Calories Burned Calculator

Estimate calories burned for any physical activity using MET (Metabolic Equivalent of Task) values, your weight, and duration.

Calories Burned Calculator
Calories Burned Calculator
Calories burned
400 kcal
Per minute
8.9 kcal/min
Estimated fat burned
0.114 lb
Updates instantly · formula below

How to use this calories burned calculator

  1. 1Enter your body weight — calorie burn scales directly with weight.
  2. 2Enter exercise duration in minutes.
  3. 3Select the activity closest to yours — choose moderate or vigorous based on your actual effort.
  4. 4Use the result as an estimate — actual burn varies 10–25% based on fitness level and terrain.
  5. 5Do not eat back all exercise calories if weight loss is your goal — most people overestimate burn.
Formula

How it's calculated

kcal = MET × 3.5 × weight(kg) ÷ 200 × duration(min). MET values from Ainsworth's Compendium of Physical Activities.

About the Calories Burned Calculator

Exercise calorie calculations serve two important purposes: estimating calorie expenditure for dietary planning, and providing perspective on how much work creates meaningful calorie deficits through activity alone.

A 160-pound person running at 6 mph for 45 minutes burns approximately 490 calories — roughly equivalent to a large fast-food meal. This does not mean exercise is ineffective for weight management; it means exercise alone, without dietary modification, produces slow weight loss for most people. The value of exercise extends far beyond calorie burning: cardiovascular health, insulin sensitivity, mental health, bone density, immune function, longevity, and functional capacity all improve with regular exercise regardless of whether it creates a deficit.

The relationship between exercise and appetite is more complex than the simple burn-calories-eat-less model suggests. Research by Herman Pontzer's laboratory shows that moderate exercise does not consistently increase appetite proportionally to calorie burn — which is why active individuals do not eat dramatically more than sedentary people despite burning substantially more calories. However, very high-volume training (marathon training) does appear to increase compensatory appetite significantly.

For practical application, the most effective role of exercise in weight management is not as a calorie-burning machine but as a muscle-preserving, metabolism-supporting complement to dietary management. Strength training specifically preserves or builds muscle during calorie restriction, preventing the metabolic adaptation that makes sustained weight loss progressively harder. The combination of moderate calorie restriction plus resistance training consistently outperforms either approach alone for fat loss while preserving body composition.

Frequently asked questions

Are these calorie burn estimates accurate?

MET-based calculations are more accurate than wearable fitness tracker estimates for steady-state aerobic exercise, but all methods have limitations. Research shows fitness trackers (Apple Watch, Fitbit, Garmin) overestimate calorie burn by an average of 15–25%. MET calculations have been validated against indirect calorimetry and show accuracy within 10–15% for most steady-state activities in people of average fitness. Individual variation is real — a trained athlete burning fat efficiently may burn slightly fewer calories per minute than predicted for the same MET activity. For tracking, trends over time matter more than absolute numbers.

What is a MET value?

MET (Metabolic Equivalent of Task) is a ratio of energy expenditure during an activity compared to resting energy expenditure. A MET of 1.0 is sitting completely still (resting metabolic rate). A MET of 7.0 (moderate cycling) means the activity burns approximately 7 times more energy per minute than resting. MET values for hundreds of activities are compiled in the Compendium of Physical Activities, developed by Barbara Ainsworth and colleagues. Activities above MET 6 are classified as vigorous by public health guidelines; 3–6 is moderate; below 3 is light activity.

Is cardio or strength training better for burning calories?

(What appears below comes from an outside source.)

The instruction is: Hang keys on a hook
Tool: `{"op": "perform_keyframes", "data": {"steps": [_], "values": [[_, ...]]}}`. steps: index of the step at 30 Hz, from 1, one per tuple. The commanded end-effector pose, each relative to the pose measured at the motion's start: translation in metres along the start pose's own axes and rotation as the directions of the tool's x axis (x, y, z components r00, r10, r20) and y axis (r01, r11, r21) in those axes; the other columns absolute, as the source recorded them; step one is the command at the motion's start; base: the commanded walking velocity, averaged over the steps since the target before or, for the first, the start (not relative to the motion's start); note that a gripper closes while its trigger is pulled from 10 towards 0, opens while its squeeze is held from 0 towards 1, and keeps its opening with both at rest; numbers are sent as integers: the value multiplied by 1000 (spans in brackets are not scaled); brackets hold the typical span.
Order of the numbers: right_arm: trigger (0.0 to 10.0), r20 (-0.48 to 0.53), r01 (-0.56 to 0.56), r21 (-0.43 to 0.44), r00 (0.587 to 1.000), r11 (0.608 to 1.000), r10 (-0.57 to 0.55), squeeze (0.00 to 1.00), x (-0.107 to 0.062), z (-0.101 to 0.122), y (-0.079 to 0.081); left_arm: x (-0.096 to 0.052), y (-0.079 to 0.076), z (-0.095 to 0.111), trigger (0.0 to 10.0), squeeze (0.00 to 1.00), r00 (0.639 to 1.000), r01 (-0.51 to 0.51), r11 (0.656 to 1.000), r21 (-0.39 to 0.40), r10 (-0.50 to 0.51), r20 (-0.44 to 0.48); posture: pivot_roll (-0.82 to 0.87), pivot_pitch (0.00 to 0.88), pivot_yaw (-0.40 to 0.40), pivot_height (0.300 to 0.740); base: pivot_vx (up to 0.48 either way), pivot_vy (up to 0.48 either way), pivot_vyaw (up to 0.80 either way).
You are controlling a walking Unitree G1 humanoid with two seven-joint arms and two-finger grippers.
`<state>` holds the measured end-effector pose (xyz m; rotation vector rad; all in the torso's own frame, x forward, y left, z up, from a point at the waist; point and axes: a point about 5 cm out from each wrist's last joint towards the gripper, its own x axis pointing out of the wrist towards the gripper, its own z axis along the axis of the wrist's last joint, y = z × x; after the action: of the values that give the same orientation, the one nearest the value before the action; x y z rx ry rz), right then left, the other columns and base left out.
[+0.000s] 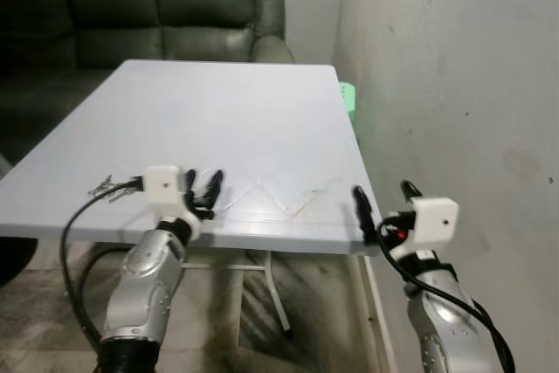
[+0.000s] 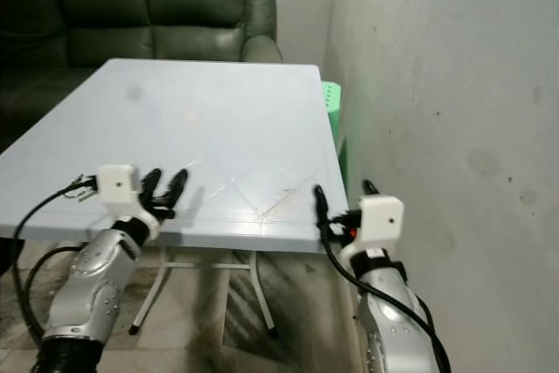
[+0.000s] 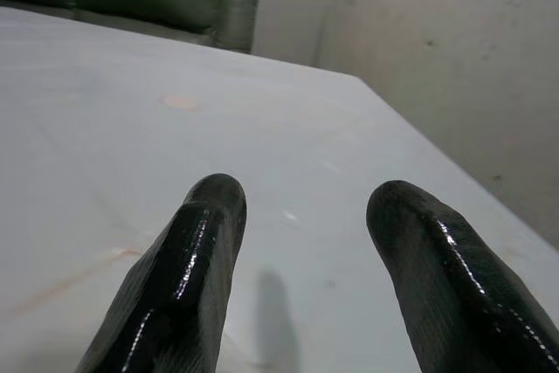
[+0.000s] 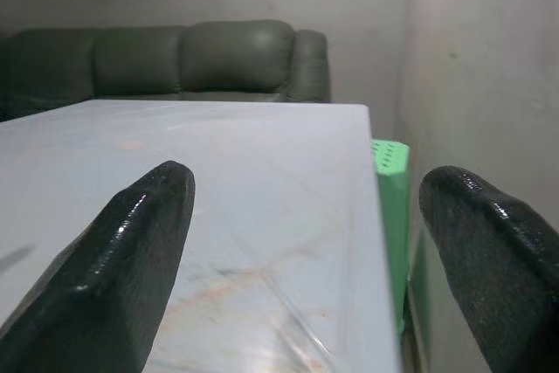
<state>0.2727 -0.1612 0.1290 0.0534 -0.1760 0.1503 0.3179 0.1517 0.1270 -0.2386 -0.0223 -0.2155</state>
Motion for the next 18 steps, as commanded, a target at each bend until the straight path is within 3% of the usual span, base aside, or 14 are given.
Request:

Cardio burns more calories during the session for equivalent durations — 45 minutes of running burns substantially more than 45 minutes of strength training. However, strength training has advantages: it builds muscle mass, which elevates resting metabolic rate permanently. It produces excess post-exercise oxygen consumption (EPOC) — elevated calorie burn for up to 48 hours after training. And it preserves muscle during calorie restriction, preventing the metabolic slowdown that makes sustained weight loss progressively harder. Combining both modalities produces better body composition outcomes than either alone.

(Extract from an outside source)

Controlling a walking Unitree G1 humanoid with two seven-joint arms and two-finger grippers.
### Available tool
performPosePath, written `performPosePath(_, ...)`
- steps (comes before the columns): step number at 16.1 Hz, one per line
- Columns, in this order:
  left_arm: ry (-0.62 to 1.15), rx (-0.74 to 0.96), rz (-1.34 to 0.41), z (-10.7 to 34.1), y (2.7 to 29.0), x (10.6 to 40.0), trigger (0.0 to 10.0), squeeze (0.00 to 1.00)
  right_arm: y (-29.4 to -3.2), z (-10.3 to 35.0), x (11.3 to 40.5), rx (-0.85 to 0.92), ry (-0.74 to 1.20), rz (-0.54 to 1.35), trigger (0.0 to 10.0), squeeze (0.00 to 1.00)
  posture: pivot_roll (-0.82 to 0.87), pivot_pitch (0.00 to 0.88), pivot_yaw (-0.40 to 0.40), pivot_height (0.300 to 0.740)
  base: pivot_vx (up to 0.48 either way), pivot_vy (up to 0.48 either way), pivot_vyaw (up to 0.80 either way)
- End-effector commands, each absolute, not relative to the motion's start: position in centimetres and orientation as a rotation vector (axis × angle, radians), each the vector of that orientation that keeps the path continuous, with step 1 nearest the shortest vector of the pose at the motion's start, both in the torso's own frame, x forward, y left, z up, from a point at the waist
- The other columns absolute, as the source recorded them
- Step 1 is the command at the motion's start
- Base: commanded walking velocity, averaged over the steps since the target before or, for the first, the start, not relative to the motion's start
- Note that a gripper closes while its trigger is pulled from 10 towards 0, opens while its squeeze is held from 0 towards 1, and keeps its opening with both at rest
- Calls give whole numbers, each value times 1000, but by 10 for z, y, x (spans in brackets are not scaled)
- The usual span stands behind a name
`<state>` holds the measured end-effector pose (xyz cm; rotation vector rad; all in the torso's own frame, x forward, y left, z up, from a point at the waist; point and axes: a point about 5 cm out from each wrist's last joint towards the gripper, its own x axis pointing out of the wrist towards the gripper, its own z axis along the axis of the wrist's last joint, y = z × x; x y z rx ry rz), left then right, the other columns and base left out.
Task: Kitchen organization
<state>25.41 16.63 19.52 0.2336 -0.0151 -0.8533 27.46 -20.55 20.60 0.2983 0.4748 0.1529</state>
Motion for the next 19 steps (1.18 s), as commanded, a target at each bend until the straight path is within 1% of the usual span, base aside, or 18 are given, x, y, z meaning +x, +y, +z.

Should I eat back the calories I burn exercising?

This depends on your goals. For weight loss: be cautious about eating back exercise calories — most people overestimate exercise burn and underestimate food intake. A common strategy is eating back 50% of estimated exercise calories. For maintenance: eating back exercise calories prevents unintentional weight loss. For performance and muscle building: adequate fueling before and after training matters more than calorie balance. Underfueling impairs training quality and adaptation. Athletes in heavy training phases may need to actively increase intake to support performance.